**Work to be completed**
Lines from the listing that hold the string "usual" are what you should return.

BEGIN Given data

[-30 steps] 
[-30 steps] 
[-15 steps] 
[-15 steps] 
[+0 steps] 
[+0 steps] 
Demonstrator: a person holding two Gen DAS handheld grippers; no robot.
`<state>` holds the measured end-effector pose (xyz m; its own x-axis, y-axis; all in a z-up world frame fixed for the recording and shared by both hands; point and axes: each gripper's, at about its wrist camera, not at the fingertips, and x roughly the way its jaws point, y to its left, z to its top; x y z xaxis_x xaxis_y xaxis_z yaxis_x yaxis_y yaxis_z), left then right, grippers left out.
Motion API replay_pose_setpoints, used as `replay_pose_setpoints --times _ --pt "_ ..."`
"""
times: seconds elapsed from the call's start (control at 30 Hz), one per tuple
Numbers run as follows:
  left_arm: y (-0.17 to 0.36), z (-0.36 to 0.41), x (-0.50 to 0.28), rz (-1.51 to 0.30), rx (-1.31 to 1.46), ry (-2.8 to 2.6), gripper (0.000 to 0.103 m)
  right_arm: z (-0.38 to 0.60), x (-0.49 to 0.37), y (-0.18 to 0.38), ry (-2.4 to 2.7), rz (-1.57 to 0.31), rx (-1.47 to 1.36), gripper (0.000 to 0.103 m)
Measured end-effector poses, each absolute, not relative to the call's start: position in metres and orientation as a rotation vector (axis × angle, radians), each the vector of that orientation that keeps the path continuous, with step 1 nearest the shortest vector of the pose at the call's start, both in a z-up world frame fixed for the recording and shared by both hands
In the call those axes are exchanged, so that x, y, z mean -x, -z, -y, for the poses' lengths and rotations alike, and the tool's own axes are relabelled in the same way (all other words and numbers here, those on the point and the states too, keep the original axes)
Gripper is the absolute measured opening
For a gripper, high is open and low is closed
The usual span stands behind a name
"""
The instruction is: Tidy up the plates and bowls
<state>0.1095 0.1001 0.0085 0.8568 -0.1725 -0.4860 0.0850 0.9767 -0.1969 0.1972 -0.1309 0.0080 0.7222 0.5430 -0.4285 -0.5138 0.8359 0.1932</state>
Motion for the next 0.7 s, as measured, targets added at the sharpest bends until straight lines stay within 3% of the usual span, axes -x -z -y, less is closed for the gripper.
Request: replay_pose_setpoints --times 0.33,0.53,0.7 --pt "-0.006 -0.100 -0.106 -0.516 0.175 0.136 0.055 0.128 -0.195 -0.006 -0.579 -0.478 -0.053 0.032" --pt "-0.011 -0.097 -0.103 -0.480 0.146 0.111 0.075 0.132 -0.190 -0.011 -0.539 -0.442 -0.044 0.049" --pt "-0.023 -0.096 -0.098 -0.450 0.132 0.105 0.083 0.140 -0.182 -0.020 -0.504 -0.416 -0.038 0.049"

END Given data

**Reply to the task**
The usual span stands behind a name
Motion for the next 0.7 s, as measured, targets added at the sharpest bends until straight lines stay within 3% of the usual span, axes -x -z -y, less is closed for the gripper.

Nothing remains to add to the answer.